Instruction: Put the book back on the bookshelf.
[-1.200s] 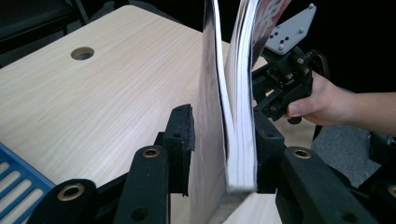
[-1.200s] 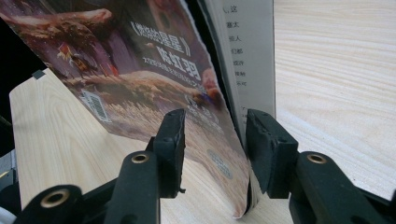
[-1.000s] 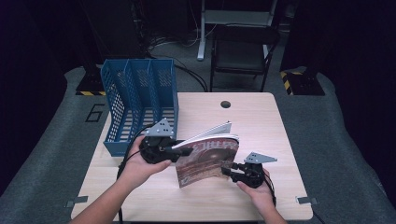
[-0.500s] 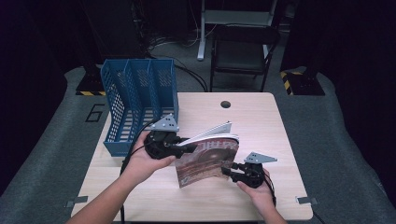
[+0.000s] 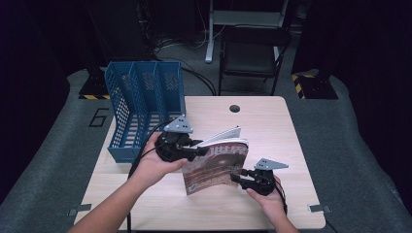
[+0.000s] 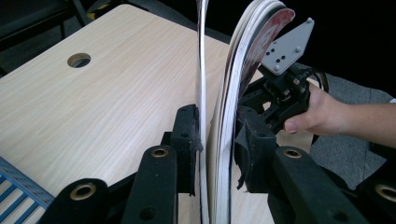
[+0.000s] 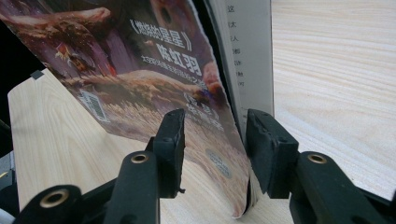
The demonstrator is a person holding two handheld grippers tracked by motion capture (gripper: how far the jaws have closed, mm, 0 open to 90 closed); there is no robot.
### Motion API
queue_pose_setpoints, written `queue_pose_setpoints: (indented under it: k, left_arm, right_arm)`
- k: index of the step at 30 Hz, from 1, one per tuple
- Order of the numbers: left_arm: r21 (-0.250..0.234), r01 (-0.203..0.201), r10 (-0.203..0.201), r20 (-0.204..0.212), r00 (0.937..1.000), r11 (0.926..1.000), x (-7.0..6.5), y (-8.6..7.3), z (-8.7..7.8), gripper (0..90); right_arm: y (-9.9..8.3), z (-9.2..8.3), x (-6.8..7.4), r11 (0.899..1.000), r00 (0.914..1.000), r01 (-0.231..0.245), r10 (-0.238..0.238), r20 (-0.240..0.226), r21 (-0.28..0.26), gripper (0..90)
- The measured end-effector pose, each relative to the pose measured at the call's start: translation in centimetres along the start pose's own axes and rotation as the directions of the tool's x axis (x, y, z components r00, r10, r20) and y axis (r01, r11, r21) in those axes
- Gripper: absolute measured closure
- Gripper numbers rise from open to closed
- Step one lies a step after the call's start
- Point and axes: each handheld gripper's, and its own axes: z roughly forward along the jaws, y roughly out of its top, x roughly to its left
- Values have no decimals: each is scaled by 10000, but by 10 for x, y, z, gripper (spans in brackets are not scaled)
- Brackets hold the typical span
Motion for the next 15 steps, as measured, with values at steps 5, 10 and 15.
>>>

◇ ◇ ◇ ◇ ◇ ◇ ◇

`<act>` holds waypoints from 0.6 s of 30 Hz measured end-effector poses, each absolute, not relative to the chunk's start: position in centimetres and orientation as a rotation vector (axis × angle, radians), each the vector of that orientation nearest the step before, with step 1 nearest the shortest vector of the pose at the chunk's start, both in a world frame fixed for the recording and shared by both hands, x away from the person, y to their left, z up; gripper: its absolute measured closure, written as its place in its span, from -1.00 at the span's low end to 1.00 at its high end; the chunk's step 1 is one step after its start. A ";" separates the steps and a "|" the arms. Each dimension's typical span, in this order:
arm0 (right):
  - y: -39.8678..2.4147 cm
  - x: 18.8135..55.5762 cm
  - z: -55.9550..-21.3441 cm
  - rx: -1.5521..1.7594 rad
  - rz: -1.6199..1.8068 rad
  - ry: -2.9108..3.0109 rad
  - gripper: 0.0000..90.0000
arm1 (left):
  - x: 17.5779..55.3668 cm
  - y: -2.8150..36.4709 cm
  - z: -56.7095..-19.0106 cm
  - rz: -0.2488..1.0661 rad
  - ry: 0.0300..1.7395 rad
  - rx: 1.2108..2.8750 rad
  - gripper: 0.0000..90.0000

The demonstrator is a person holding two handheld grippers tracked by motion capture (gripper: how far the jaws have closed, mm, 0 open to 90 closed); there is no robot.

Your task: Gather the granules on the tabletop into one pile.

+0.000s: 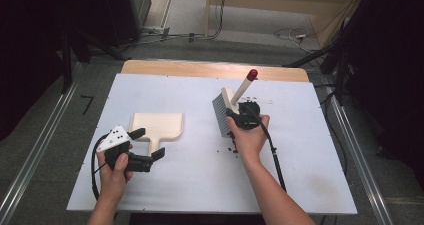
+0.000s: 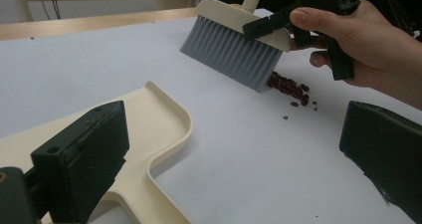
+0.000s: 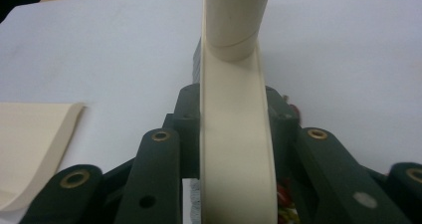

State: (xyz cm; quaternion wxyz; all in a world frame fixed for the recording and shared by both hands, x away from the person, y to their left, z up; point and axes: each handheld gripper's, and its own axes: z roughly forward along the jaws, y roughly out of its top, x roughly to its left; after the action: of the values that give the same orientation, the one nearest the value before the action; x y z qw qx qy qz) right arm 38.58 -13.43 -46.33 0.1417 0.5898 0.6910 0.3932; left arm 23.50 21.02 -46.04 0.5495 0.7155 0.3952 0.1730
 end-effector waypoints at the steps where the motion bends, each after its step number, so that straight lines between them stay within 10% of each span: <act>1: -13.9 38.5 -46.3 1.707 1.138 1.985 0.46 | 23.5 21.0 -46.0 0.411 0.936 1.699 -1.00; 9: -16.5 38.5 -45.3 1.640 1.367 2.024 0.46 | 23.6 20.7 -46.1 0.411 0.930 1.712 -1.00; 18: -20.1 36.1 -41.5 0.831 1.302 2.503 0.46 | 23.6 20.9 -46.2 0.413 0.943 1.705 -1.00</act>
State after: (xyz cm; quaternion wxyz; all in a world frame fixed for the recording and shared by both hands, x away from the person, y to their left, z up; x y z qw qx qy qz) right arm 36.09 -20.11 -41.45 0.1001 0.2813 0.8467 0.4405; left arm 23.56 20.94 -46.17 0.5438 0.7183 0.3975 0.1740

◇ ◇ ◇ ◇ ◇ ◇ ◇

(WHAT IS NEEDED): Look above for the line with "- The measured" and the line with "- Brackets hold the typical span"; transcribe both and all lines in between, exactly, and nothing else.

(RESPONSE AREA):
- The measured end-effector pose, each relative to the pose measured at the call's start: translation in centimetres along the start pose's own axes and rotation as the directions of the tool's x axis (x, y, z components r00, r10, r20) and y axis (r01, r11, r21) in those axes
- Gripper: absolute measured closure
- Gripper numbers rise from open to closed
- Step one lies a step after the call's start
- Point and axes: each handheld gripper's, and its own axes: z roughly forward along the jaws, y roughly out of its top, x roughly to its left
- Values have no decimals: each is scaled by 10000, but by 10 for x, y, z, gripper (spans in brackets are not scaled)
- Brackets hold the typical span

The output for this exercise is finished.